LAMAR PETERSON has had solo exhibitions at Richard Heller Gallery, Santa Monica, CA; Fredericks & Freiser, NY; Deitch Projects, NY; The Studio Museum of Harlem, NY; and Franklin Art Works, Minneapolis, MN. His group exhibitions include Fredericks & Freiser, NY; CTRL Gallery, Houston, TX; Kemper Museum of Contemporary Art, Kansas City, MO; Ulrich Museum of Art, Wichita, KS; Katonah Museum of Art, Katonah, NY; and Site Santa Fe, Santa Fe, NM. He has an MFA from Rhode Island School of Design and is represented by Fredericks & Freiser, where he will have his third solo exhibition in 2011. Peterson lives and works in New York, NY.

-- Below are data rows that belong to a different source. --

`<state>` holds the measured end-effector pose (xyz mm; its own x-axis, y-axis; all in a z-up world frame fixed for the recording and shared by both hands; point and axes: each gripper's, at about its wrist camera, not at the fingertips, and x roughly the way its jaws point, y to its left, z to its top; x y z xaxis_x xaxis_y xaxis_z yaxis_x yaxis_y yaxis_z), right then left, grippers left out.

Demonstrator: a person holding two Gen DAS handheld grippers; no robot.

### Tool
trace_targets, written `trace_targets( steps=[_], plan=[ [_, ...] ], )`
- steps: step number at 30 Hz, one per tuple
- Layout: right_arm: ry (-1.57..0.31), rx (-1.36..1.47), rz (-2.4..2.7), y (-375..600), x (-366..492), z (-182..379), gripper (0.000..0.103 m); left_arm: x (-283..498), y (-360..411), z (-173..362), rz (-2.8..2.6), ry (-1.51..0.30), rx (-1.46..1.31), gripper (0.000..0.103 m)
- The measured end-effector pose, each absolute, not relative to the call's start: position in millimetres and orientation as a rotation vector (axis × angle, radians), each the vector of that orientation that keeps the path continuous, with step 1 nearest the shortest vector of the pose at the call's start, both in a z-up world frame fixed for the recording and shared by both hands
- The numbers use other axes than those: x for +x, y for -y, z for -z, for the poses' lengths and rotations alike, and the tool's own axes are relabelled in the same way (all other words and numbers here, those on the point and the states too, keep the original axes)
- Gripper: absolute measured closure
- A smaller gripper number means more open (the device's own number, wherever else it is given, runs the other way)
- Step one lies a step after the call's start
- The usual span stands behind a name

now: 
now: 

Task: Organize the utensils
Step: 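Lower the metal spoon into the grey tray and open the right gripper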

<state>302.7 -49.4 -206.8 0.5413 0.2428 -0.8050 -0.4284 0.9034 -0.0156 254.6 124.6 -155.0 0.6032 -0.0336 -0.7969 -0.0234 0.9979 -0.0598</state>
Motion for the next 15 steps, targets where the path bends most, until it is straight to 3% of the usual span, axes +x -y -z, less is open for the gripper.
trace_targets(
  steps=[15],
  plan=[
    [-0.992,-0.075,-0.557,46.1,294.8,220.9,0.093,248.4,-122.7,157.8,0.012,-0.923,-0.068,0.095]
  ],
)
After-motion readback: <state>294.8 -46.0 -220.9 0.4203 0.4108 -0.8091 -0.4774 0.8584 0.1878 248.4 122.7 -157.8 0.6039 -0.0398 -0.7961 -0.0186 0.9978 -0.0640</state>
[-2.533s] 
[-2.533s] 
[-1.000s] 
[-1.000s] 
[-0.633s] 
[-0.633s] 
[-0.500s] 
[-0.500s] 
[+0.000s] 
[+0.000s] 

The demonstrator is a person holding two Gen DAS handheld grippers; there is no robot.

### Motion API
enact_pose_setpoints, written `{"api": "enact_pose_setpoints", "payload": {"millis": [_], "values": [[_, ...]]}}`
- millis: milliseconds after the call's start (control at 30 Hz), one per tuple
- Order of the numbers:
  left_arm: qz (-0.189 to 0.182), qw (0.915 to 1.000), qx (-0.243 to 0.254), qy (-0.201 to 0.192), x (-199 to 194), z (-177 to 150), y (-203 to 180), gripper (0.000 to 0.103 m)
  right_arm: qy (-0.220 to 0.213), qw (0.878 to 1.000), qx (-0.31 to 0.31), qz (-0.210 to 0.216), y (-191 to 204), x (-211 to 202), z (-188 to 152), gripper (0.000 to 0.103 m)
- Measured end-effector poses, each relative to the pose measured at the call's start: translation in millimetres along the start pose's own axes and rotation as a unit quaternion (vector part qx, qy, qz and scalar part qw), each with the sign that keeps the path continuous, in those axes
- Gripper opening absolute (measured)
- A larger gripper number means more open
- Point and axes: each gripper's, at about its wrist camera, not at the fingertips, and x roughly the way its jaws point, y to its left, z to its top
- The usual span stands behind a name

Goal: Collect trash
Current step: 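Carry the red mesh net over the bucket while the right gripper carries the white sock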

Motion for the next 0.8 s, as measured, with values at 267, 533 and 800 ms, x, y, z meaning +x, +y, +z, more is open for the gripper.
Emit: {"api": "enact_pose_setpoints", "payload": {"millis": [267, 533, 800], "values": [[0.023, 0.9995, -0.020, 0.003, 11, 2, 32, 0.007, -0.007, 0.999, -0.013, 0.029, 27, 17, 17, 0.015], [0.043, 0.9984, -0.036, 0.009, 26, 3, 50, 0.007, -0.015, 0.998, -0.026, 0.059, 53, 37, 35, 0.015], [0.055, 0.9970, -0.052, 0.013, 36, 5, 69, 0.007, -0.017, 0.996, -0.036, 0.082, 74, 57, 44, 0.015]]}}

BILL SAYLOR has had solo exhibitions at Journal Gallery, Brooklyn, NY; Leo Koenig, Inc., NY; Chinati Foundation, Marfa, TX; Galleri Loyal, Stockholm, Sweden; and Spokane Falls College, Spokane, WA. He has participated in group exhibitions at Anonymous Gallery, NY; Zach Feuer Gallery, NY; Journal Gallery, Brooklyn, NY; Leo Koenig, Inc., NY; Hiromi Yoshii Gallery, Tokyo, Japan; CANADA Gallery, NY; Yerba Buena Art Center, San Francisco, CA; Colby College of Art, Waterville, ME; John Connelly Presents, NY; and MOCA DC, Washington, DC, among others. Saylor was a 2010 Artist in Residence at the Chinati Foundation in Marfa, TX. He is the subject of a 14-page feature interview in the current issue of The Journal. Saylor is represented by Leo Koenig Inc. and lives and works in Brooklyn, NY. He is currently collaborating with Harmony Korine on a book of drawings to be published by The Journal.